Santosa (contentment/bliss): Applying the Pleasure Principle
At a special event, gathering, or party we find joy in eating and sharing food prepared with attention to its effect on the senses, including visuals, aroma, flavor and texture. Food served in this way adds beauty to a lifestyle of health, community, celebration and consciousness. Through food, we can find sustainable joy and celebration, and this pleasure can permeate into other areas of our lives. Coming home to a spiritual practice around food is a manifestation of ahimsa and even more profoundly, of self-love. We are inherently designed to use our intuition and instincts and remember what it means to nourish ourselves on all levels, to live close to nature, and open to more and more joy. Through the practice of ahimsa, and by implementing the niyamas via purification, self-study, intuition, presence and joy, we can walk the yogic path home to our own truth, connection and the freedom that we so deserve.

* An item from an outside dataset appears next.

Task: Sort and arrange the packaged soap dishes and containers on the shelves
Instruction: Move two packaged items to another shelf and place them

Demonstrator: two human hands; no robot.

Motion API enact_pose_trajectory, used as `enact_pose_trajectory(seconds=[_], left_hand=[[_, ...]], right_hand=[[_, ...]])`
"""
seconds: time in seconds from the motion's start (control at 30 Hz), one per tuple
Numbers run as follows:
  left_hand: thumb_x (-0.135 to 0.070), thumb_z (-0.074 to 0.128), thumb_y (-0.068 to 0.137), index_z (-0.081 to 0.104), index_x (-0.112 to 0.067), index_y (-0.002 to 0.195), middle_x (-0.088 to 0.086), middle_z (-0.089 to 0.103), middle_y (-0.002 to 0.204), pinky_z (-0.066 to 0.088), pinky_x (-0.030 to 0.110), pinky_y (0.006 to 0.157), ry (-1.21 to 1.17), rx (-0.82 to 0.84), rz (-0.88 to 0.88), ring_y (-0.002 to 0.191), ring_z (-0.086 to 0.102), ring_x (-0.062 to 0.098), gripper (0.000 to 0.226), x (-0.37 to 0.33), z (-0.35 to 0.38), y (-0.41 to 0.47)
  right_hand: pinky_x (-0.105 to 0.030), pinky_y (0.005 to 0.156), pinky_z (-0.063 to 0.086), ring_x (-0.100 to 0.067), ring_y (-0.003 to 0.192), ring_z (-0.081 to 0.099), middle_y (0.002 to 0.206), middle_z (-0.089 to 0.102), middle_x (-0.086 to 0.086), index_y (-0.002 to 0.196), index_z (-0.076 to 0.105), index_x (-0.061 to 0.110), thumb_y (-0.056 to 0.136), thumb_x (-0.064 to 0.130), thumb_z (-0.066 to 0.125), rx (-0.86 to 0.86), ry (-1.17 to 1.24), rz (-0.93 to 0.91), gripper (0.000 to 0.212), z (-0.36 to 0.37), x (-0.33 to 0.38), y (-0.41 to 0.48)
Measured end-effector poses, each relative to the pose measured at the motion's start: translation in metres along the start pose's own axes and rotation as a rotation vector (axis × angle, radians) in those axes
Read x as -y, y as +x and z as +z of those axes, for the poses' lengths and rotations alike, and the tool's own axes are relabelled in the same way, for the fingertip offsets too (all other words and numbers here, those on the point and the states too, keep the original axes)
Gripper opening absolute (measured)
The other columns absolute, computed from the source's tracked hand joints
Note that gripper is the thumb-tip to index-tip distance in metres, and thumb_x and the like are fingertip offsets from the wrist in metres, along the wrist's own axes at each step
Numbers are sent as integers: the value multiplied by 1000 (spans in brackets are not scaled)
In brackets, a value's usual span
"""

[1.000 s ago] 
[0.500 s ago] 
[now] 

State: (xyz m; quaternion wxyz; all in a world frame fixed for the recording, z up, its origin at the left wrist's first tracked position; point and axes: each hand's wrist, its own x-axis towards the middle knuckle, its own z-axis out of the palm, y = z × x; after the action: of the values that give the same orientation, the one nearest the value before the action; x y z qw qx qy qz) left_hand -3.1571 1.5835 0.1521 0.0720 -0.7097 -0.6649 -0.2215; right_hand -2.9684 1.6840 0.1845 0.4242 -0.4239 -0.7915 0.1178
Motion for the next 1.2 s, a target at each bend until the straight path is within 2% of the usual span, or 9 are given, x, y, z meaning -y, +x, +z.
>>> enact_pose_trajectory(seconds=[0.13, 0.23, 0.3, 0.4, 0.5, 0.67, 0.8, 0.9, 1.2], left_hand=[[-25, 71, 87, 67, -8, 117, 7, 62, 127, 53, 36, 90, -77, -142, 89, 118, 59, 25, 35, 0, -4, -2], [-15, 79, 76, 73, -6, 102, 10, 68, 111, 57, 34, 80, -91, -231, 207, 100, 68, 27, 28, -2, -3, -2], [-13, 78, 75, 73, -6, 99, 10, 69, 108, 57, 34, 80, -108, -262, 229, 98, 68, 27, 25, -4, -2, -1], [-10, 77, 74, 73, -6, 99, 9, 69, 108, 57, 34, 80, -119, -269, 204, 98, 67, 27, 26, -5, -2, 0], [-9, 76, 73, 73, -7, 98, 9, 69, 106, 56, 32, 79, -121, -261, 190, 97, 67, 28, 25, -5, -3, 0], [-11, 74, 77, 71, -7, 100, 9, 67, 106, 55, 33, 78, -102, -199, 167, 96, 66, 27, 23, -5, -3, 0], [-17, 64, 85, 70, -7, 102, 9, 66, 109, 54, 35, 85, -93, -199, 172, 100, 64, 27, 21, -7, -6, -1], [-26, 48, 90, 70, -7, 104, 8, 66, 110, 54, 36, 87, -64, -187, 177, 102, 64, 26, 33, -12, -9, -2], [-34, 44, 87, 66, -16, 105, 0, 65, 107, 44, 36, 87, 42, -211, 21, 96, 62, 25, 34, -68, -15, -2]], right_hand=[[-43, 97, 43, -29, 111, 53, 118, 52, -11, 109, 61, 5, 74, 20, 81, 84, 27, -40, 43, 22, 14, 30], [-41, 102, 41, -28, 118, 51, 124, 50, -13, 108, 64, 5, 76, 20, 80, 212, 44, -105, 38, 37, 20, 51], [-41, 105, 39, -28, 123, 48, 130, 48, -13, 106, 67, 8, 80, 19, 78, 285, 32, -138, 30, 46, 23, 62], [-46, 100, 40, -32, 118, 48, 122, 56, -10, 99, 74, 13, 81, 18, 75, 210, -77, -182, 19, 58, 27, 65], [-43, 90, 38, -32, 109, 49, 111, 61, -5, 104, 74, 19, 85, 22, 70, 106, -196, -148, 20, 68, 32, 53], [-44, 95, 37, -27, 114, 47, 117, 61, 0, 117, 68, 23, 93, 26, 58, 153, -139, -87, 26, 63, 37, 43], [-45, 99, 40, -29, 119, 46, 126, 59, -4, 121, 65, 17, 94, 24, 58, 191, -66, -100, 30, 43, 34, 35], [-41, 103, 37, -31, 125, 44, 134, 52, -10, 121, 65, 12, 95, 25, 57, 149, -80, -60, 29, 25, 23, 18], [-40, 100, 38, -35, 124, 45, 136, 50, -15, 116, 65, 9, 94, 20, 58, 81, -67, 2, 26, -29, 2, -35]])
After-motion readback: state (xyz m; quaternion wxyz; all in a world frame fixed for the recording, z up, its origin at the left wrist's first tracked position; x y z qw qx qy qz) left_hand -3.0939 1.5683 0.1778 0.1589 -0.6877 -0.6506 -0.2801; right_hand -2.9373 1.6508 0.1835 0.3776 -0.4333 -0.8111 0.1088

Sue Van Raes is a passionate Nutritional Therapist, Yoga Instructor, and founder of Boulder Nutrition in Boulder, Colorado. She is committed to educating people based on principles of whole body health, balanced and intentional living, through education, life coaching, nutrition and cleansing. She leads wellness retreats, cleanses, and groups nationally and internationally: bouldernutrition.com.


5 steps to Food and Freedom with the Niyamas:

Saucha (purification): Eat a whole food, local, organic diet.

Svadhyaya (self-study): Learn your individual needs.

Tapas (Disciplined use of our energy): Practice intuitive eating and listening to what satisfies you fully, not just your transient cravings.

Isvarapranidhana (celebration of the spiritual): Allow the practice of conscious to be a mediation.

Santosa (contentment; bliss): Celebrating and connecting with others to enhance the senses, community, and celebration.